Algorithmic issues
==================
NeuronGroup
-----------
The main issue is compaction.

Synapses
--------
The main issue is probably coalescence.
Consider two connected groups of neurons P and Q, with p synapses per neuron on average.
I also consider the most interesting case, when there is STDP and heterogeneous delays.

Forward propagation
^^^^^^^^^^^^^^^^^^^
Let us first consider forward propagation with various conduction delays.
When a spike is produced by presynaptic neuron i, the spike reaches p synaptic targets,
at different times. These spikes will then affect synaptic variables, and/or postsynaptic
variables.

We consider that these variables are instantly modified (i.e., no buffering).
In particular, synaptic weight is modified by each incoming spike.
At any given time step, we have to consider a set of incoming spikes from different neurons.
Assuming that different neurons fire independently, variables
corresponding to different presynaptic neurons must be considered as non
contiguous (in the sense that contiguity can only occur by chance).
Therefore, it is enough to examine the case of spikes coming from a single
presynaptic neuron. Synapses activated with different delays will not be processed at the
same time, and therefore can also be considered as non-contiguous (in the sense that
they will always imply multiple memory accesses). Therefore, synapses that may be
considered as contiguous are only those with the same presynaptic neuron and delay.
In summary, optimizing global memory accesses means optimizing the contiguity of
synaptic variables corresponding the same presynaptic neuron and delay, i.e.,
minimizing the number of memory blocks occupied by a given presynaptic neuron and delay.

Backward propagation
^^^^^^^^^^^^^^^^^^^^
In the most general setting, the same reasoning applies to backward propagation.
This means simultaneously:
* minimizing the number of memory blocks occupied by a given presynaptic neuron and delay.
* minimizing the number of memory blocks occupied by a given postsynaptic neuron and backward delay.
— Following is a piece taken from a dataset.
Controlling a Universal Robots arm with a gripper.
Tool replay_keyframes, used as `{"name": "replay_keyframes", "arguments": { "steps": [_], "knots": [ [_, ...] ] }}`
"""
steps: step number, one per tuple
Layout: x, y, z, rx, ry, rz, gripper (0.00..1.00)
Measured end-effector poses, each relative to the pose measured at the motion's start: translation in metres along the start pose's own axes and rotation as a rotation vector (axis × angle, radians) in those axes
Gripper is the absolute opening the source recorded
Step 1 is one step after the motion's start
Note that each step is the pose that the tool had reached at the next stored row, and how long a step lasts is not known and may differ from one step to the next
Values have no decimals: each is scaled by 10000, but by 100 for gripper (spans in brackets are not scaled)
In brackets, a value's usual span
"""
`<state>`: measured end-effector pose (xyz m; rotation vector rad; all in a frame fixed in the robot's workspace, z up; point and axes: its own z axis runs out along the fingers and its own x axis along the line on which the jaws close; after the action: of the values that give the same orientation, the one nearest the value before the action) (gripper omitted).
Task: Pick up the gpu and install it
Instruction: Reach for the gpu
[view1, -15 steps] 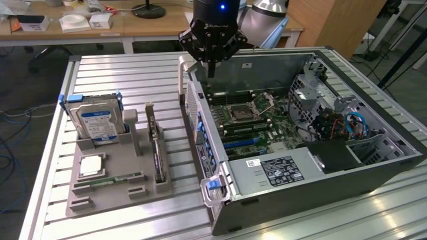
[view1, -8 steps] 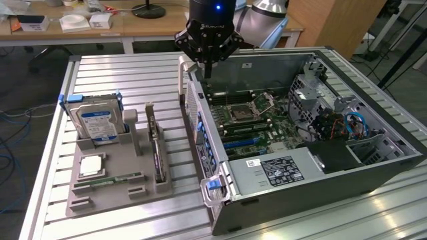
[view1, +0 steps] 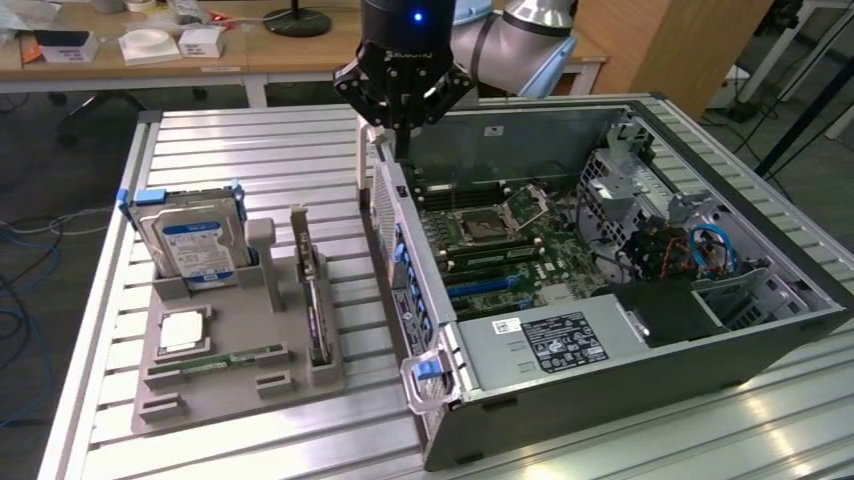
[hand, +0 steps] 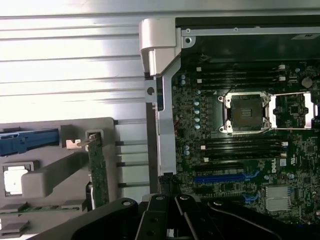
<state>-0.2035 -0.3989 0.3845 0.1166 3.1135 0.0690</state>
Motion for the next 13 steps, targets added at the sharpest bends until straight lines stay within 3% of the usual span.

However, in most practical cases, the backward delay is zero or constant.
This means that the second constraint becomes:
* minimizing the number of memory blocks occupied by a given postsynaptic neuron.

Swapping
^^^^^^^^
What happens if synapse indexes i,j are swapped? I note Sf(i) the forward set of i (set of all synapses
that are simultaneously modified in the forward direction) and Sb(i) the backward set. I note B(i) the
memory block of i (which is a set of 32 indexes).
* A change in cost only occurs if B(i) and B(j) are different.
* A negative change in cost only occurs if B(i) or B(j) is represented only once in one of Sf(i), Sb(i), Sf(j), Sb(j).
  (That is, the intersection of B(i) and Sf(i) is just one element).
* The net change is:
	* -1 access in each set of (Sf(i),Sb(i)) where B(i) is represented only once 
	* -1 access in each set of (Sf(j),Sb(j)) where B(j) is represented only once 
	* +1 access in each set of (Sf(j),Sb(j)) where B(i) is not represented
	* +1 access in each set of (Sf(i),Sb(i)) where B(j) is not represented
	This means that the net change for i<->j is c(i)+c(j)+c(i->j)+c(j->i)
	(c for cost).

One idea would be to pick a random synapse, and pick the best synapse to swap with.
Here is a simple algorithm to start with:
1) Calculate c(i) for all i.
2) Pick two random synapse i and j among the ones with c(i)=c(j)=-2. Swap them.
3) Update c(i) and c(j).

Buffering
^^^^^^^^^
Another option is to apply synaptic changes only after some time, so as to access more memory
at the same time. This is not possible for all cases. In particular, propagation of spikes (v+=w)
has to be instantaneous. However, in this case we could imagine optimisations, e.g. reading w
at the time when spikes are produced rather than received (in this case we must minimize the
number of memory blocks occupied by a given presynaptic neuron).